Hands off Sarah Netanyahu!

True, Israel is like a family, dysfunctional in our own way. But, dear family, let’s not say Sarah and mean Bibi.

Binyamin and Sara Netanyahu leave for the US. (photo credit: AVI OHAYON - GPO)
Binyamin and Sara Netanyahu leave for the US.
(photo credit: AVI OHAYON - GPO)
Confess, dear reader. I’ll join you and confess as well. We have all made jokes about Sarah Netanyahu.
They range from her looks to her dress, behavior, influence and probably much else. Everyone, it seems, has declared open season on Sarah Netanyahu.
Then, one day, as I probed my conscience in a kind of sub-conscious “Day of Repentance,” I realized that I had wronged Sarah Netanyahu. I owe her an apology, which I hereby tender. I know that there are court cases pending, but that’s not my business. That’s between the plaintiff, the defendant and the judge.
What, then, made me change my mind? The simple truth is that Mrs. Netanyahu is not an elected official. Sure, I know all about “public figures being fair game.” But let’s face it: The brutal attacks on the lady are just another way of denigrating the gentleman.
Yiddish has a great saying: “She [the mother] criticizes the daughter, and means the daughter-in-law.”
True, Israel is like a family, dysfunctional in our own way. But, dear family, let’s not say Sarah and mean Bibi.
Benjamin Netanyahu has been an appointed or elected official since 1982. Over the years, when I heard Netanyahu’s deep, Philadelphia-inflected voice, speaking in English and more often in Hebrew on Israel radio, instinctively I thought, “I don’t trust this man. He always knows everything about everything.” He never missed an opportunity for a sound bite or an interview.
I pegged him as a climber and a know-it-all.
Now there is no belittling his intelligence. It is high. And there is no underestimating his vanity. It is immense. For those of us who retain a sense of respect for the role and dignity of prime minister, it was painful to see Netanyahu’s recent exploitative performances in Paris at the mass demonstration there and in Jerusalem at the funerals of the four Jews killed in the kosher supermarket attack in France. I was saddened – even angered – at the obvious electioneering. Now he is probably off to Washington, and is happy to spat with the US president, in another election ploy that even rattled Fox News. None of the “hadar” – the dignified bearing proclaimed by his supposed mentors, Ze’ev Jabotinsky and Menachem Begin.
His avidity for self-promotion is seemingly equaled by the pursuit of the so-called “good things” in life.
Newspapermen relate that he never picks up a lunch tab. When he was just an MK between public jobs, it was reported that he earned hefty sums for foreign speaking engagements.
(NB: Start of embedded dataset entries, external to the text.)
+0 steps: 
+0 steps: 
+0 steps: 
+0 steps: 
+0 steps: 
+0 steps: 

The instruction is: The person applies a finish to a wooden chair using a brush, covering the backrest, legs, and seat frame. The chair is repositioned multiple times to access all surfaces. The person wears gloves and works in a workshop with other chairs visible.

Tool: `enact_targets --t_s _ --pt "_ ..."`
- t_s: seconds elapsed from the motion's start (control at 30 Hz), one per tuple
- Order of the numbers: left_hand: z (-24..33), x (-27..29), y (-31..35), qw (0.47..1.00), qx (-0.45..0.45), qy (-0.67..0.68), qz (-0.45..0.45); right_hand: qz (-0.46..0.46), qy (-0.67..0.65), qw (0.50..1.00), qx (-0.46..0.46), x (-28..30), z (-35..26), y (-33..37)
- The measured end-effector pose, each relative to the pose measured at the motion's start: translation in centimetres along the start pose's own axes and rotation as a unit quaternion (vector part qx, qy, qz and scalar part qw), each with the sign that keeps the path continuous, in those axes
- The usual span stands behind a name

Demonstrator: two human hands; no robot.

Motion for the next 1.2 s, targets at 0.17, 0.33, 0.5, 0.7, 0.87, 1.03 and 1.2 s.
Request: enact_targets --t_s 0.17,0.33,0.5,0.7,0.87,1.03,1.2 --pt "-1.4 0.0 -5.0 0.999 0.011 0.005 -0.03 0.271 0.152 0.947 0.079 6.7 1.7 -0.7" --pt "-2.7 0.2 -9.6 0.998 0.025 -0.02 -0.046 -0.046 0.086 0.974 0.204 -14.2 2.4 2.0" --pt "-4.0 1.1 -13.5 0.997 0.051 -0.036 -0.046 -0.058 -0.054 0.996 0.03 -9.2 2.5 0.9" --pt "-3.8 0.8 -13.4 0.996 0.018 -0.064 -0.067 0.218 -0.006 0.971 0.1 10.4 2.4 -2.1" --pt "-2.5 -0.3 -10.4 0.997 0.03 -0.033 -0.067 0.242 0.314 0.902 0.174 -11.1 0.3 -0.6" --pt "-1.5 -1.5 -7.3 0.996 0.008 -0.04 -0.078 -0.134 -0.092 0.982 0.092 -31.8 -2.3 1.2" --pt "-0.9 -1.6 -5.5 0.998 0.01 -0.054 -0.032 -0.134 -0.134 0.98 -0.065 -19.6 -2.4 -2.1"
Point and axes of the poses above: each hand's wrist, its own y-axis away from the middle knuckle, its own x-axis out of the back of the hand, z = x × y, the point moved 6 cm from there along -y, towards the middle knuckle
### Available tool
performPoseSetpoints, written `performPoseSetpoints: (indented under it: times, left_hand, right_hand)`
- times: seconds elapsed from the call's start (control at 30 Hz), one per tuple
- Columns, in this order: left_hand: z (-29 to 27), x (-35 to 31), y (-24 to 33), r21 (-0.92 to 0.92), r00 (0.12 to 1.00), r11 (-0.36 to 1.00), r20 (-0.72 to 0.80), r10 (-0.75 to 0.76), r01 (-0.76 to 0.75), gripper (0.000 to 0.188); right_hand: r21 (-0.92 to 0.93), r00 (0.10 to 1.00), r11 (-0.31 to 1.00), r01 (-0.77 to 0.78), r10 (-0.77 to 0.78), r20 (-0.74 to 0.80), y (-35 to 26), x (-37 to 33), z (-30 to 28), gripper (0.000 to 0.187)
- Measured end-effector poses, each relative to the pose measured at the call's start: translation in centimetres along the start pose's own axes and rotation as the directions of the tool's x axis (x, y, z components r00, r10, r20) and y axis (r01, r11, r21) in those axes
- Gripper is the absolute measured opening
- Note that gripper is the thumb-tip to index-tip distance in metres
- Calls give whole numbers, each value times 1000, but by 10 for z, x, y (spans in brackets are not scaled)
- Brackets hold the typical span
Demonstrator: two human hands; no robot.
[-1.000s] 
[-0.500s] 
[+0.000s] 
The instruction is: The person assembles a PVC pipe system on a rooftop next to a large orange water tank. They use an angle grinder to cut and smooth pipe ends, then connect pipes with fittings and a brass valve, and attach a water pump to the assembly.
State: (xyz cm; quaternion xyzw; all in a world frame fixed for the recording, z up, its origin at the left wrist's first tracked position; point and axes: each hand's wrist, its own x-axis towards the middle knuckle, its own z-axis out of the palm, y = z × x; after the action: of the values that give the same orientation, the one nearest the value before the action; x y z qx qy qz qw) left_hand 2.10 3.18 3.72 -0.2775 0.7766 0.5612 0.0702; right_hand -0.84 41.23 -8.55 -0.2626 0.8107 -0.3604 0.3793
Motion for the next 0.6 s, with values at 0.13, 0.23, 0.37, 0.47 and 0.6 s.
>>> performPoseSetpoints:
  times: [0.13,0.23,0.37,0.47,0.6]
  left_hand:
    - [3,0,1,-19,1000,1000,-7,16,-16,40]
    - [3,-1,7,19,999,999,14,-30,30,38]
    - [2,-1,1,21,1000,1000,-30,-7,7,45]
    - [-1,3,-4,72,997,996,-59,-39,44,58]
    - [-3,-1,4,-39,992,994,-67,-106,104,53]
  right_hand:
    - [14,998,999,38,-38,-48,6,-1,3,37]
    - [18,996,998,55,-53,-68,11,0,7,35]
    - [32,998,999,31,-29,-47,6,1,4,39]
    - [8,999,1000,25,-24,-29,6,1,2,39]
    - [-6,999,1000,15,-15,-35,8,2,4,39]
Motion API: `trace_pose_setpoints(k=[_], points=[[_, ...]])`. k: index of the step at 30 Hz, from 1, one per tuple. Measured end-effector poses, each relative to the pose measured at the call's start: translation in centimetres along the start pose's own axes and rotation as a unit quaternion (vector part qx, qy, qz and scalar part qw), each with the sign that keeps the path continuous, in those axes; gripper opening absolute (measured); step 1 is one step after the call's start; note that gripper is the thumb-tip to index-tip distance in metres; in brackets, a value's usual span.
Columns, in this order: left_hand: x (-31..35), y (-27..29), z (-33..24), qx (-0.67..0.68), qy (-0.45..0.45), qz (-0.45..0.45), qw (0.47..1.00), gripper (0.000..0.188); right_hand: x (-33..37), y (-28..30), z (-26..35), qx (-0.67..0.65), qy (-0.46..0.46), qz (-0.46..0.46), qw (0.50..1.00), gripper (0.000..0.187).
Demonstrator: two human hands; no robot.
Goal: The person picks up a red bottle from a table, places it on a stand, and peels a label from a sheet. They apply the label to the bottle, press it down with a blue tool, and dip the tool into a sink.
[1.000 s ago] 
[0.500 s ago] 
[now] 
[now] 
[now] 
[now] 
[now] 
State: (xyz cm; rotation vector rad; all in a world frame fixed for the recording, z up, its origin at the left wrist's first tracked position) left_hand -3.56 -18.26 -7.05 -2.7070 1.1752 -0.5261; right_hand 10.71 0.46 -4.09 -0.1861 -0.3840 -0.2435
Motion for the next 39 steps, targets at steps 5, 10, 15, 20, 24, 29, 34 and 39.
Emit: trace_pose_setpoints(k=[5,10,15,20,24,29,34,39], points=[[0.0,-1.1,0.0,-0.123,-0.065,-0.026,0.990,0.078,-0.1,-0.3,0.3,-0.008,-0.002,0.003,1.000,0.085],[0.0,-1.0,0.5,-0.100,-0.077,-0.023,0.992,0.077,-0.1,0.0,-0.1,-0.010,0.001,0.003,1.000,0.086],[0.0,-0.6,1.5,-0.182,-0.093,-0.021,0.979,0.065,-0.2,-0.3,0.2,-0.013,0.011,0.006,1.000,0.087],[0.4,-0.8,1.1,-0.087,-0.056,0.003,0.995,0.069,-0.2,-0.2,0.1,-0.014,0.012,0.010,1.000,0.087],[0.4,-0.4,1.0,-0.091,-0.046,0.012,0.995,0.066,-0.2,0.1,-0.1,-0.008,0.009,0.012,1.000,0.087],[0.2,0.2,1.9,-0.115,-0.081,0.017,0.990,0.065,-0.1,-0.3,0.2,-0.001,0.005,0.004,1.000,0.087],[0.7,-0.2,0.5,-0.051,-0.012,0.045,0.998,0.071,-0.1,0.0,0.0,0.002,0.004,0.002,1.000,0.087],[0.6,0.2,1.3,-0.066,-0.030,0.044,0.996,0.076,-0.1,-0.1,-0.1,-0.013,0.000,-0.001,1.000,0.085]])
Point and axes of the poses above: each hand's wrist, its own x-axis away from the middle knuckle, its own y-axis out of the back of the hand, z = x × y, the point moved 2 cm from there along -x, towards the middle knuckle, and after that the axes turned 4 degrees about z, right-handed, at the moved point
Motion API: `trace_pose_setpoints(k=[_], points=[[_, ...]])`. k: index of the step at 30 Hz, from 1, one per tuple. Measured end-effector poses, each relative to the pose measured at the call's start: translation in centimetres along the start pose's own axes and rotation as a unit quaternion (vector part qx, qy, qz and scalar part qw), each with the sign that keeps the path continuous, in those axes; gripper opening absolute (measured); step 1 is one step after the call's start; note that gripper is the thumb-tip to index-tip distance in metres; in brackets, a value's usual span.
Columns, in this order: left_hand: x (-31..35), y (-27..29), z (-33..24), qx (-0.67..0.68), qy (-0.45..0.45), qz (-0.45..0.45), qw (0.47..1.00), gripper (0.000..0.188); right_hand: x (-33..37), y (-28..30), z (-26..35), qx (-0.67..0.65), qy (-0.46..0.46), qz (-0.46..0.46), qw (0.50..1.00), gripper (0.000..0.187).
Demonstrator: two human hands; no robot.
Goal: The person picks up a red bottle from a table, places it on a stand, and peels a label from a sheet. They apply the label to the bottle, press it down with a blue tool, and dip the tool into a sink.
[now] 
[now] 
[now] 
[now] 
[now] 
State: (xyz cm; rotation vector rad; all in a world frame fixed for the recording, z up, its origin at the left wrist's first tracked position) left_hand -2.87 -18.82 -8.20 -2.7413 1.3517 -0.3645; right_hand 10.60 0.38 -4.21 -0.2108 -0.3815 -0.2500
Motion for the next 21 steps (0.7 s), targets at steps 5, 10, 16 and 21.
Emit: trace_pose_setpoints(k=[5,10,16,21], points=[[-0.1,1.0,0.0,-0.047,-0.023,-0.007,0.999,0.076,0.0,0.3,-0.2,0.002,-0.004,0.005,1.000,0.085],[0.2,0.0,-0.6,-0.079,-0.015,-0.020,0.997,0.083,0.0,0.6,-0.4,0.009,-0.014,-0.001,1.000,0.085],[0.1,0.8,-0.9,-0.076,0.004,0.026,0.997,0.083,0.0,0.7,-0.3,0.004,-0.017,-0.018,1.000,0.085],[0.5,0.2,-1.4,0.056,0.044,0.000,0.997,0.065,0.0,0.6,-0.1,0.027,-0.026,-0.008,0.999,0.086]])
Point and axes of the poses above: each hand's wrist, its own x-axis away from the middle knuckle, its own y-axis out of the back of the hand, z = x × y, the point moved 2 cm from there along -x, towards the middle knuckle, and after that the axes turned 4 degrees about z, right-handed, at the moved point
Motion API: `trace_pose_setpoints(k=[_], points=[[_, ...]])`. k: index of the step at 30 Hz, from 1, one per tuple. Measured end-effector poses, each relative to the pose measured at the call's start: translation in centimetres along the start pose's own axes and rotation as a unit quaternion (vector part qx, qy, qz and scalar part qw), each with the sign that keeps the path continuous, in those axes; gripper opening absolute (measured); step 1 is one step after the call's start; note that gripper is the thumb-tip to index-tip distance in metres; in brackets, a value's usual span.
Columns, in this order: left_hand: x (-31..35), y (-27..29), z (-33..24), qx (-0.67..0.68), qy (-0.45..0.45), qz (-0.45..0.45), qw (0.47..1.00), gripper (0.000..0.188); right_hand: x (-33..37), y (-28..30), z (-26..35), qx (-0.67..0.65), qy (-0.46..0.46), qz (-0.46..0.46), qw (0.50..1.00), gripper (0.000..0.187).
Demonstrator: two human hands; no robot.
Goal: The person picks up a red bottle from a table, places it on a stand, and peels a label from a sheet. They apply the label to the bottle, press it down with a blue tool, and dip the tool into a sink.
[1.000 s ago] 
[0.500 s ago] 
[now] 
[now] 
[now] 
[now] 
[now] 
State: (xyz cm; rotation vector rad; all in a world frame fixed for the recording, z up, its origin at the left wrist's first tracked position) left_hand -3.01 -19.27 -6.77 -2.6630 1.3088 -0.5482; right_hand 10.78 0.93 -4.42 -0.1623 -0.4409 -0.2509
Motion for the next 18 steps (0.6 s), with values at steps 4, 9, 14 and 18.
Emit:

Fine. But, as reported at the time, he found a legal way not to pay US or Israeli taxes – and this from an ex-finance minister. Legal is legal. Moral is moral.
Miriam Eshkol told me in the early 1960s that the entertainment allowance granted her by the Prime Minister’s Office was insufficient, and that she was having a hard time coping. Before prime minister Levi Eshkol was photographed he would often borrow my small pocket comb. No private hairdressers and no make-up artists and no household staff. A tiny office staff, permanently overworked. That’s how it was then, when the prime minister knew what it was not to have money, and not to spend public money without due care.
Obviously times have changed. Still, staggering amounts are being spent on food and drink. I do not even bother asking how many people work at Netanyahu’s homes (two in addition to the official residence).
It is too easy to bury truthful statistics under various innocent listings. I do not ask how many people work in his private bureau; too many can be listed in other departments of the catch-all Prime Minister’s Office.
Last week a Jerusalem taxi driver told me that he was abandoning Netanyahu, his long-time favorite, and would be voting for Labor-Hatnua.
“Why?” I asked. His reply was telling.
“Bibi has led us nowhere for a long time. I doubt whether the Left can do any better. But I want to put Herzog to the test.”
When I mentioned the extravagance surrounding the present prime minster, he waved it off.
“That’s what you think is important?” he said, shrugging it off. By then the trip ended and I had exited his polished, off-white Mercedes sedan.
But I asked myself the question again: was it important? Yes, it is. Very much so.
Tradition tells us that “a man’s character can be recognized by his purse, his drink and his anger.” It also teaches us, “Let your fellow-man’s money be as precious unto you as your own.”
Let’s not only vote based on “policies,” which so often yield to the wind or to changed realities. Let us vote as well against those politicians whose values demonstrate internal corrosion, whose behavior resounds with total disrespect for national dignity and for public funds.
Hands off Sarah Netanyahu! She is not up for election. Her husband is.
The author has been part of the public scene for decades, and has written extensively in books and articles about Israeli politics and history. In addition to non-fiction, he has authored a novel, A Tale of Two Avrahams, published by Gefen Jerusalem.